# Photo releases: what does this mean?



## Dubie (Aug 25, 2007)

If I wanted to submit pics for a photo contest and the info for releases says this:

_Releases must be available and furnished upon request for all individuals prominently featured in a entered image. This rule is not generally applicable to street photography. Do not include any releases with your photography._

Okay, so does this mean if my photography is taken on private property with a model, I would need a release.

But if I was on the street in downtown los angeles and took pictures from the outside of buildings and people on the street, I would not need a release?


----------



## DeepSpring (Aug 25, 2007)

This means that if you take a portrait/ glamour/ headshot kind of shot you would need a MODEL release. This would state that the model gives her permission for the photo to be published, edited, printed, and w/e else you include. Google model release to see some samples.

For street photography they mean if you took a street portrait of someone a release my not be needed. This is because the nature of street photography I suppose and it being a little bit more difficult to obtain a written release by your subject. I suggest you take a look at street photography to get a better idea. http://en.wikipedia.org/wiki/Street_photography


Location of the picture doesnt make a difference be it private or public (unless of course they required a property release)


----------



## Dubie (Aug 25, 2007)

thanks...that was a great link.


----------



## DeepSpring (Aug 25, 2007)

Follow the links to other photography stuff that wikipedia offers. They really have a LOT of information there and you could get tied up for hours reading it all.


----------



## Dubie (Aug 25, 2007)

I loved the links.
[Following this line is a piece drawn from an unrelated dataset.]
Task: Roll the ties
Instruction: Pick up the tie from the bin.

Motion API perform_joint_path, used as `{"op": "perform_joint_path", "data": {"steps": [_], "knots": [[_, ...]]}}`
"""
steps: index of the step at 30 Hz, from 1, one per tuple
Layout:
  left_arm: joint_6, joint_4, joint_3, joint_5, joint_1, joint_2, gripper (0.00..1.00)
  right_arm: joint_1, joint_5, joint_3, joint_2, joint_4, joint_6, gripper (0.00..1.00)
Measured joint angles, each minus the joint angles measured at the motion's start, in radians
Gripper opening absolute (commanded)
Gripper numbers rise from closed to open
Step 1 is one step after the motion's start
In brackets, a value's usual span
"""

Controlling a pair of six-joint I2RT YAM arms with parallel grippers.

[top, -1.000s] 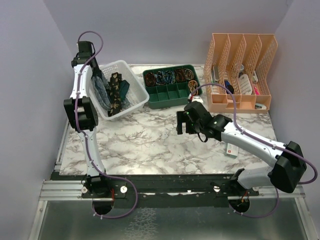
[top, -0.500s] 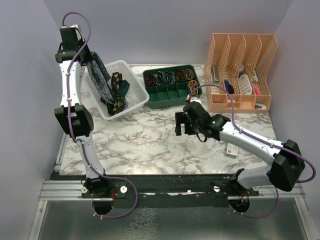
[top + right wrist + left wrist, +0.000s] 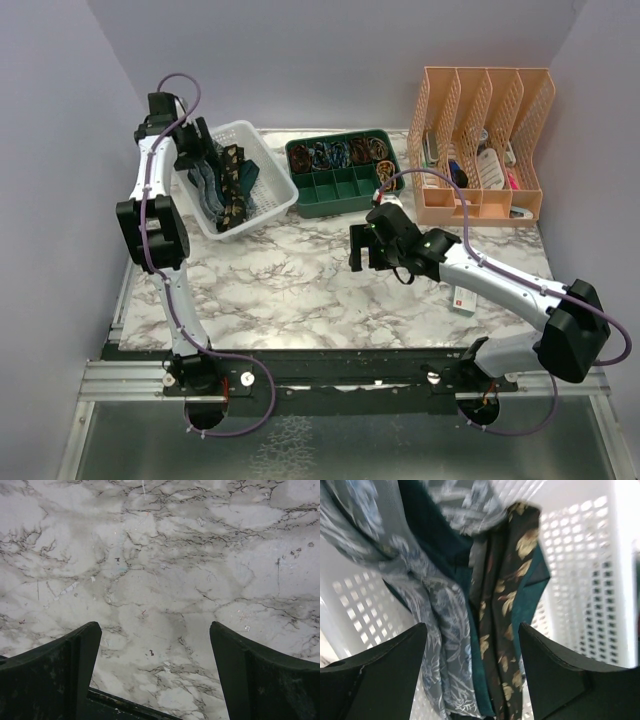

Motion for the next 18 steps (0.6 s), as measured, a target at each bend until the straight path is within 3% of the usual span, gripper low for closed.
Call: {"op": "perform_joint_path", "data": {"steps": [4,11,15,18], "knots": [[0.013,-0.013,-0.086,-0.062,-0.013,-0.009,0.69,0.0,-0.008,0.0,0.004,0.003,0.001,0.96],[0.017,-0.014,-0.092,-0.145,-0.016,-0.009,0.61,0.0,-0.019,0.003,0.066,0.003,0.0,0.96],[0.021,-0.023,-0.092,-0.156,-0.015,-0.008,0.66,0.0,-0.019,0.004,0.069,-0.001,0.0,0.96],[0.027,-0.033,-0.092,-0.154,-0.015,-0.006,0.65,0.0,-0.019,0.005,0.069,-0.001,-0.003,0.96]]}}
I really love street photography but being new to it, I didn't know it had a name.

Oh one more question if anyone reads again....if later I shoot a candid shot on the street and display it in a gallery...is that legal?


----------



## The_Traveler (Aug 25, 2007)

Dubie said:


> *I loved the links. I really love street photography but being new to it, I didn't know it had a name.*
> 
> *Oh one more question if anyone reads again....if later I shoot a candid shot on the street and display it in a gallery...is that legal?*



It is legal but only if the titles aren't in* BOLD PRINT*.


----------



## DeepSpring (Aug 25, 2007)

Hey at least it wasn't  ALL CAPS LIKE THIS or SuM wIRD CoMP TipPiN


----------



## Dubie (Aug 26, 2007)

First forum I ever got razzed for bold print! Hmmm...let's see....it's an option for a reason! Maybe cos I'm blind and it's hard to see the other print.


----------



## The_Traveler (Aug 26, 2007)

Dubie said:


> *First forum I ever got razzed for bold print! Hmmm...let's see....it's an option for a reason! Maybe cos I'm blind and it's hard to see the other print.*



how do you read other peoples' posts?


----------



## Dubie (Aug 26, 2007)

The_Traveler said:


> how do you read other peoples' posts?


 
Major eye strain


----------



## The_Traveler (Aug 26, 2007)

Dubie said:


> *Major eye strain*



Then adjust your web browser to make larger, bolder default print on the screen and everyone's posts will look fine.


----------